Assignment: In the data that follows, every line containing the word "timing" should be returned.
--- Records to use ---
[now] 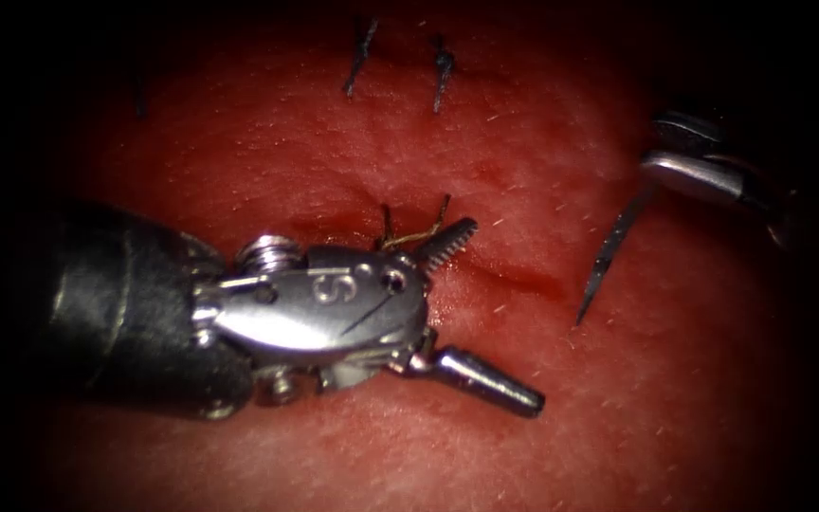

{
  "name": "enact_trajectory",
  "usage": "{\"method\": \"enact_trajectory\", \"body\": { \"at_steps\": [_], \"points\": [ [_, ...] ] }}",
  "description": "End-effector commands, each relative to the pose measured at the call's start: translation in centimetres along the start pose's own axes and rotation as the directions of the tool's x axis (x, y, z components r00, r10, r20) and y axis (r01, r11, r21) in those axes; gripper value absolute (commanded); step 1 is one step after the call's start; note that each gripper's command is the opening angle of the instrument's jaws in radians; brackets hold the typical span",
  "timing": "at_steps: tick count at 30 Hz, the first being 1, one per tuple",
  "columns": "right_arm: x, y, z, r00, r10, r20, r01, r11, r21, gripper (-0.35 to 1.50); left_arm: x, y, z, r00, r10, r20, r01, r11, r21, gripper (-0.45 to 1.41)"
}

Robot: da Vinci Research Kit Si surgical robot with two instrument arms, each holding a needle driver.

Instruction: Wound Closure

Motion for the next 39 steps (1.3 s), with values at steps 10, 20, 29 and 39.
{"method": "enact_trajectory", "body": {
  "at_steps": [10, 20, 29, 39],
  "points": [
    [-0.37, 0.16, 0.4, 0.975, -0.222, -0.016, 0.221, 0.974, -0.057, -0.35, 0.92, 0.5, 0.45, 0.976, -0.004, -0.217, -0.023, 0.992, -0.123, 0.95],
    [-0.59, -0.05, 0.87, 0.944, -0.328, -0.034, 0.325, 0.943, -0.076, -0.35, 1.15, 0.43, 0.38, 0.942, -0.001, -0.337, -0.042, 0.992, -0.121, 0.95],
    [-0.65, -0.12, 0.94, 0.924, -0.382, -0.019, 0.38, 0.923, -0.058, -0.35, 0.98, 0.16, 0.22, 0.94, -0.017, -0.34, -0.019, 0.995, -0.102, 0.96],
    [-0.64, -0.08, 0.91, 0.904, -0.427, -0.028, 0.423, 0.902, -0.082, -0.35, 1.05, 0.18, 0.27, 0.94, -0.013, -0.341, -0.019, 0.996, -0.09, 0.96]
  ]
}}
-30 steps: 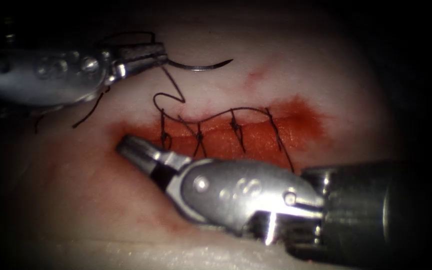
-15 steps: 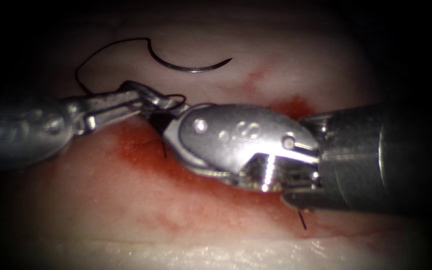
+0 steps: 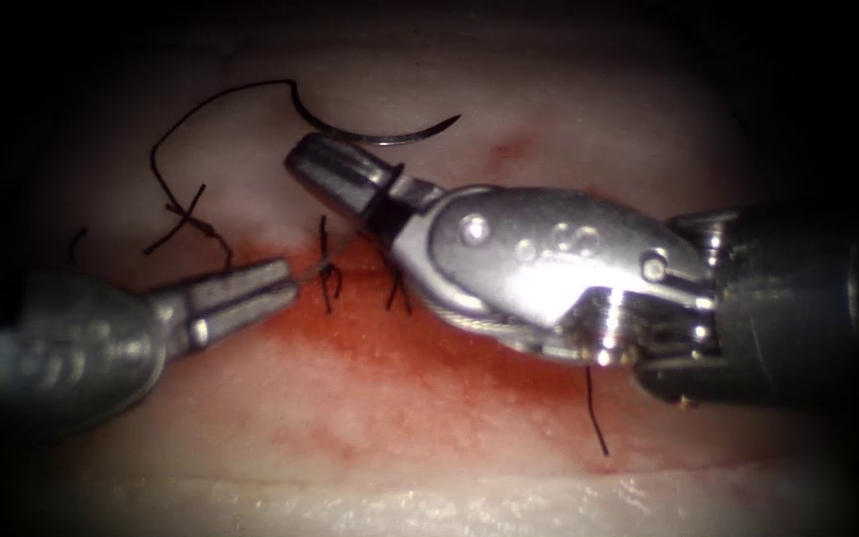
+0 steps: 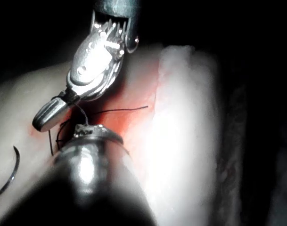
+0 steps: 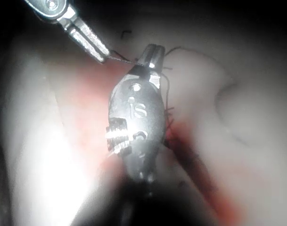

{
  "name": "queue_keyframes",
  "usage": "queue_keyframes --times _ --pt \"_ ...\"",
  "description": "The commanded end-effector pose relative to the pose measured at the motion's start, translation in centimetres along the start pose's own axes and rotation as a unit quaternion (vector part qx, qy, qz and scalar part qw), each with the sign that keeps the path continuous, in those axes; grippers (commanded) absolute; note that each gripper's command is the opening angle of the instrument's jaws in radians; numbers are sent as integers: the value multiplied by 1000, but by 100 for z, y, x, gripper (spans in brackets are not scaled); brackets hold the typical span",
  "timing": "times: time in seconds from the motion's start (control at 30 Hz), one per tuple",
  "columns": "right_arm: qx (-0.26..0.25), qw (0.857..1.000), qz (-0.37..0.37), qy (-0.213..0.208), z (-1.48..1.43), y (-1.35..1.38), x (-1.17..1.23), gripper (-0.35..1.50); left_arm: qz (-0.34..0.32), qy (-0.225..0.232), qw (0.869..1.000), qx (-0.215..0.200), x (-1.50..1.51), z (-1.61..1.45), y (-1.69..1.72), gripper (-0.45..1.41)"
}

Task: Wound Closure
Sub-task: Wrap suture once clockwise around right grasper

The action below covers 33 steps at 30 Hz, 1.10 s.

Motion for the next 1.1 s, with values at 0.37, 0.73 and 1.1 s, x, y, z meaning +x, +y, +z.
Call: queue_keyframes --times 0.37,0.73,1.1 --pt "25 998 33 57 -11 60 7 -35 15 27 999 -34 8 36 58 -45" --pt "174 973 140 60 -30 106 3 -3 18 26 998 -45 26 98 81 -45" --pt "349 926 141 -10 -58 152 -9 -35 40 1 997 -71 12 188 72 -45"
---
Worked solution:
  "timing": "at_steps: tick count at 30 Hz, the first being 1, one per tuple",
  "timing": "times: time in seconds from the motion's start (control at 30 Hz), one per tuple",

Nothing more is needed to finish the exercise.